* _DIRECTIONS FOR THIS TASK_: Print the listing below verbatim, passing over each picture.
——————————
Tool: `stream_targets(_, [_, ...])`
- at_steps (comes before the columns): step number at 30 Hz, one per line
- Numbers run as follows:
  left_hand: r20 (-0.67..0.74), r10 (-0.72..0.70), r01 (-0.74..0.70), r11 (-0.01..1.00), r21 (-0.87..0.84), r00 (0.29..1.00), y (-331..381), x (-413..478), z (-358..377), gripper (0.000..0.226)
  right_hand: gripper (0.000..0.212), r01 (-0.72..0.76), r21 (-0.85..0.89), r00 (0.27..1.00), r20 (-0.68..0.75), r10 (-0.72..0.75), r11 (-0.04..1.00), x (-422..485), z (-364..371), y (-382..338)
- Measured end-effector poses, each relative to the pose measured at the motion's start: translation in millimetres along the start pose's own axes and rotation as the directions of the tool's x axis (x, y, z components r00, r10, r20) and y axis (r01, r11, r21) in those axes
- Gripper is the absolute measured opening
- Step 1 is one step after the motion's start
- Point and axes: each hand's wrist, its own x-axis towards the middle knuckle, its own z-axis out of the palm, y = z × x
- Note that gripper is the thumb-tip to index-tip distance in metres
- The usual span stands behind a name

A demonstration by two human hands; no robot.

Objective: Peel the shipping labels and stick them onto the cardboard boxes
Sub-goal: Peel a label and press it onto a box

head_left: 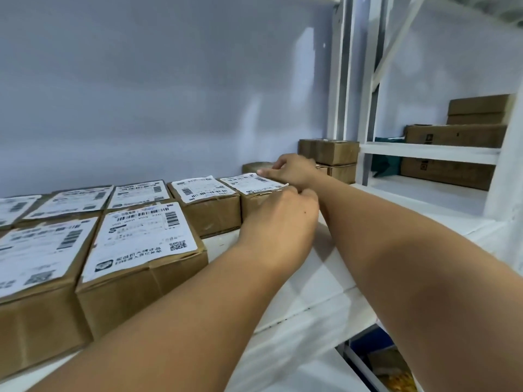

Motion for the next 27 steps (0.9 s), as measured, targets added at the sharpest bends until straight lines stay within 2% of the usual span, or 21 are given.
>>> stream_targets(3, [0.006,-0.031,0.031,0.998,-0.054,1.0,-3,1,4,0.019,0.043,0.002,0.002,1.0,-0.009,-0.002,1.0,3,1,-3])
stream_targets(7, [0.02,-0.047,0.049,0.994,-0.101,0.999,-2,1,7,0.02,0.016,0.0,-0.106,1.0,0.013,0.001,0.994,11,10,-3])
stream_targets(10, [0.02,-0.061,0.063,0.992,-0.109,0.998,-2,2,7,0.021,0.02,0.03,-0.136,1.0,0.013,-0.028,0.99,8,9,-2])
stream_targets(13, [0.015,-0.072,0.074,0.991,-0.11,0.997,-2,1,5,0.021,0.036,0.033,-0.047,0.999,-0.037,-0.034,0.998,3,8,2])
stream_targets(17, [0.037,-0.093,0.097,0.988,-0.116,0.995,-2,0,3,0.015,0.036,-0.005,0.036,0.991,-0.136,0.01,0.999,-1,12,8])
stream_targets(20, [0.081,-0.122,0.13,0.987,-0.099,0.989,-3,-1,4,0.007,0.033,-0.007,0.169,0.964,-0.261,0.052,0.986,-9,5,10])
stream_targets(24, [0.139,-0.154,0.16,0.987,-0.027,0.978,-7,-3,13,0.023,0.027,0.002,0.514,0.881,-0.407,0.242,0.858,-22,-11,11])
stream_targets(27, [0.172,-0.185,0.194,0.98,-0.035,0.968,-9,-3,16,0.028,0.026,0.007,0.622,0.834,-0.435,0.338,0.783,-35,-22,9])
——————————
* _RESULT OF THIS TASK_:
Tool: `stream_targets(_, [_, ...])`
- at_steps (comes before the columns): step number at 30 Hz, one per line
- Numbers run as follows:
  left_hand: r20 (-0.67..0.74), r10 (-0.72..0.70), r01 (-0.74..0.70), r11 (-0.01..1.00), r21 (-0.87..0.84), r00 (0.29..1.00), y (-331..381), x (-413..478), z (-358..377), gripper (0.000..0.226)
  right_hand: gripper (0.000..0.212), r01 (-0.72..0.76), r21 (-0.85..0.89), r00 (0.27..1.00), r20 (-0.68..0.75), r10 (-0.72..0.75), r11 (-0.04..1.00), x (-422..485), z (-364..371), y (-382..338)
- Measured end-effector poses, each relative to the pose measured at the motion's start: translation in millimetres along the start pose's own axes and rotation as the directions of the tool's x axis (x, y, z components r00, r10, r20) and y axis (r01, r11, r21) in those axes
- Gripper is the absolute measured opening
- Step 1 is one step after the motion's start
- Point and axes: each hand's wrist, its own x-axis towards the middle knuckle, its own z-axis out of the palm, y = z × x
- Note that gripper is the thumb-tip to index-tip distance in metres
- The usual span stands behind a name

A demonstration by two human hands; no robot.

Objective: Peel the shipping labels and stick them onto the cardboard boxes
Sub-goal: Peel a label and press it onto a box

head_left: 

Motion for the next 27 steps (0.9 s), as measured, targets added at the sharpest bends until straight lines stay within 2% of the usual span, or 21 are given.
>>> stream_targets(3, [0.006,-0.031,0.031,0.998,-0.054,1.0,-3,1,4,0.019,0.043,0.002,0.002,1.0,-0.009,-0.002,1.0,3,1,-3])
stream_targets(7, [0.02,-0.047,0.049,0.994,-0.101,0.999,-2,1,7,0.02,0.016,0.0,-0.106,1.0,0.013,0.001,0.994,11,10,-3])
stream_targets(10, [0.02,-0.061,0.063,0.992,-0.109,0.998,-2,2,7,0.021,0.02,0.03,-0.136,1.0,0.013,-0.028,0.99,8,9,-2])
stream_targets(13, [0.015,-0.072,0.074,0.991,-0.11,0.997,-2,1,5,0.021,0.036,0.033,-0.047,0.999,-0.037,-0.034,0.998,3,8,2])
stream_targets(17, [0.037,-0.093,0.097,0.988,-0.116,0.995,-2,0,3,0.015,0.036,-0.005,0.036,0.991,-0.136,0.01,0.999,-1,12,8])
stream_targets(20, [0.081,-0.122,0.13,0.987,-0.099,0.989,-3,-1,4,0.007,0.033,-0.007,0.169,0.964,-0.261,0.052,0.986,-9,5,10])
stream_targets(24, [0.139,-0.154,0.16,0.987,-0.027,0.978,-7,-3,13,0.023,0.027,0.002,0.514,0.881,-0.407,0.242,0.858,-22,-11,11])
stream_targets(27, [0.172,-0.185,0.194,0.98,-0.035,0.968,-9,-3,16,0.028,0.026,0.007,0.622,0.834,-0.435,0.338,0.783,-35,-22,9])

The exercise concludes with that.